Exercise requirements. Repeat, word for word and with nothing added, each line from the one containing "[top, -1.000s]" to the final line of the data, keeping both ends. Pictures are not part of the copy.

Information supplied.
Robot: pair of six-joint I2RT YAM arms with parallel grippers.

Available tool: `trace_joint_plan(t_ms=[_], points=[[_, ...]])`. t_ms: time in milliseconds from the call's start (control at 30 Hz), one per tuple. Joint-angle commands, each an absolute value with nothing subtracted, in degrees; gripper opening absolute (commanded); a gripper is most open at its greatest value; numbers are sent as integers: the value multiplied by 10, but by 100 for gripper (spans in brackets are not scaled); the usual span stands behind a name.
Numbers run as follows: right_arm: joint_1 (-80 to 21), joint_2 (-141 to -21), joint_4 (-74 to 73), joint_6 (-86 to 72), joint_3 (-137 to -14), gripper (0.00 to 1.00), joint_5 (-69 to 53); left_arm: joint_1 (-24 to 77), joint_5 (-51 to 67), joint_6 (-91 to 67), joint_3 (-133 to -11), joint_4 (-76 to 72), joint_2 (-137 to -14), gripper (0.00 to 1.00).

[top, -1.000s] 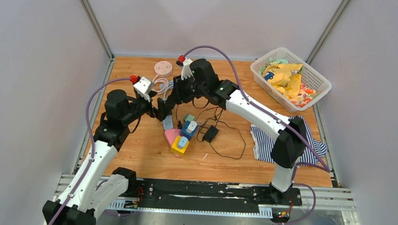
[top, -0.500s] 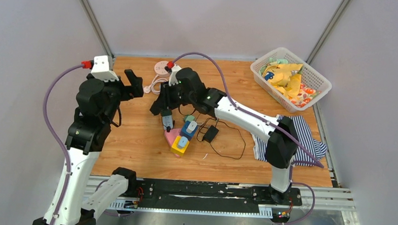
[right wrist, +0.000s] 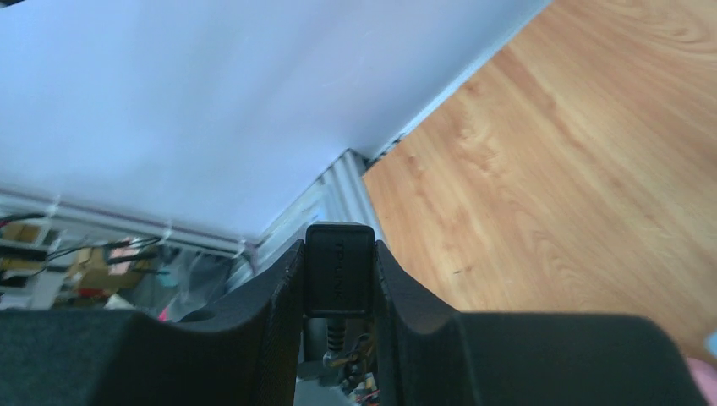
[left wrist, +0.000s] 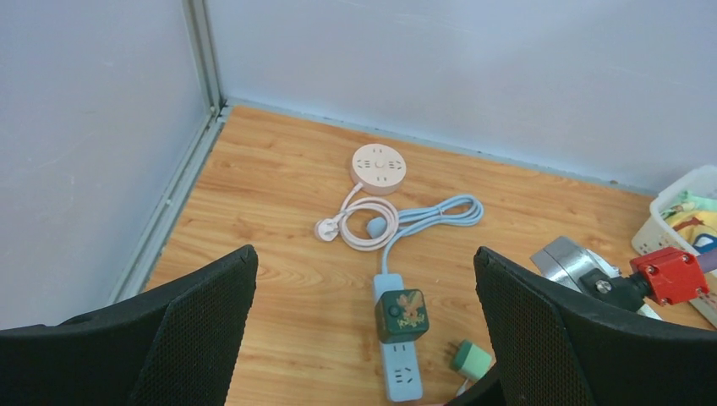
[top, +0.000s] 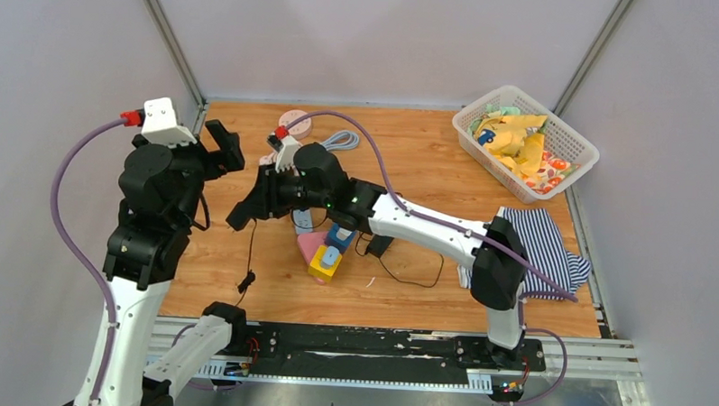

Exercise output.
[top, -1.000s] 
[top, -0.500s] 
[right wrist, +0.000s] 
[left wrist, +0.000s] 
[top, +0.000s] 

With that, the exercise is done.